100 emplois supprimés

"Malheureusement, nous ne reprenons pas l’activité de pâtisseries industrielles qui n’est pas viable sur un marché tourné vers la GMS et saturé", poursuit Xavier Lépine. Au total, 200 des 300 emplois de La Trinitaine sont préservés.

"Ce repositionnement a des implications sur l’emploi et nous déplorons cela. Une centaine d’emplois sont concernés, entre l’activité de pâtisserie industrielle et des fonctions supports", indique Xavier Lépine. "L’essentiel est la reprise de la société mais je pense aussi aux salariés qui restent sur le bord de la route. Il nous tient à cœur de les accompagner individuellement et d’essayer de reclasser le maximum de personnes", poursuit-il.

La famille Petit reste à bord

Désormais actionnaire majoritaire, sans préciser à quelle hauteur, Breizh Rebond partage le capital avec la famille Petit, fondatrice de l’entreprise et désormais actionnaire minoritaire. "Nous avons souhaité que la famille Petit demeure à nos côtés car elle a une expertise précieuse", indique Xavier Lépine. Yann Petit, ancien PDG de la société, sera l’un des représentants de la famille et siégera au conseil de surveillance.
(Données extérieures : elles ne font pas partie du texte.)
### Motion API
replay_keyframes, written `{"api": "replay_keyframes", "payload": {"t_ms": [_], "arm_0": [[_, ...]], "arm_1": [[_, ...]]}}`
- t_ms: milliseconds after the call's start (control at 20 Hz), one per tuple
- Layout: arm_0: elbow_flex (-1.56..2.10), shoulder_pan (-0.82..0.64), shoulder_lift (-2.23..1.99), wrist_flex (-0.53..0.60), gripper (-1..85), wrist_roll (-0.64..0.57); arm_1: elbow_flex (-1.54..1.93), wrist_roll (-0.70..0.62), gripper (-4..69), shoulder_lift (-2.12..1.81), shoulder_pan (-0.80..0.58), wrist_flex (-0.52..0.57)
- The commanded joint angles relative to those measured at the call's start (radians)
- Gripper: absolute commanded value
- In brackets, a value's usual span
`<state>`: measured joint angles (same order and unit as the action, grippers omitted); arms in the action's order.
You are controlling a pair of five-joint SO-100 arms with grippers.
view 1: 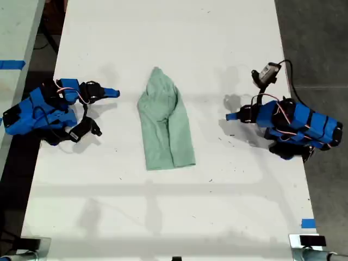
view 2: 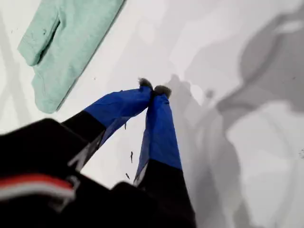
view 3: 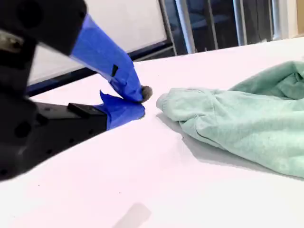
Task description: Fold t shirt
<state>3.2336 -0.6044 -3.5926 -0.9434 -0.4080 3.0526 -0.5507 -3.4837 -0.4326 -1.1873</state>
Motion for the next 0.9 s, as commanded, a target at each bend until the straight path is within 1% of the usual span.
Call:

Florent Coëffec, directeur général, devient le président de la société. "La reprise par Breizh Rebond est un soulagement et le fruit de plusieurs mois de travail. Aujourd’hui, nous avons de nouvelles perspectives. La clientèle est attachée à la marque. Les fondamentaux sont forts et bons afin de rebondir", indique-t-il.

Apport en capitaux

Le rebond passe par une injection de cash. Breizh Rebond fait un apport en capitaux au sein de la société. Plusieurs millions d’euros sont injectés et ils seront fléchés vers les besoins en fonds de roulement de La Trinitaine ainsi que dans son réseau de distribution. Huit millions d’euros, ayant été investis dans l’outil industriel des biscuits secs ces dernières années, aucun investissement majeur n’est prévu dans l’immédiat. "Nous nous donnerons les moyens de le faire quand cela sera nécessaire."

La feuille de route de l’entreprise est donc désormais tournée vers les biscuits secs. "50 % de l’activité reprise au sein de la biscuiterie est commercialisée au sein du réseau de distribution de La Trinitaine. Le reste est vendu au sein de circuits de boutiques spécialisés en France mais aussi à l’export qui pèse 10 à 15 % du chiffre d’affaires", explique Xavier Lépine.

Un retour à l’équilibre dans 12 à 15 mois

Le dirigeant de Breizh Rebond mise sur un retour à l’équilibre financier d’ici 12 à 15 mois, après une première phase de stabilisation. De 59 millions d’euros de chiffre d’affaires, l’entreprise devrait passer à 25 millions d’euros de chiffre d’affaires après ce recentrage.

Sorties du périmètre de la reprise, les cinq lignes de production des activités des pâtisseries industrielles seront cédées par le liquidateur. Propriété de la famille Petit, les mètres carrés libérés à l’occasion du recentrage de l’activité, auront prochainement une nouvelle destination.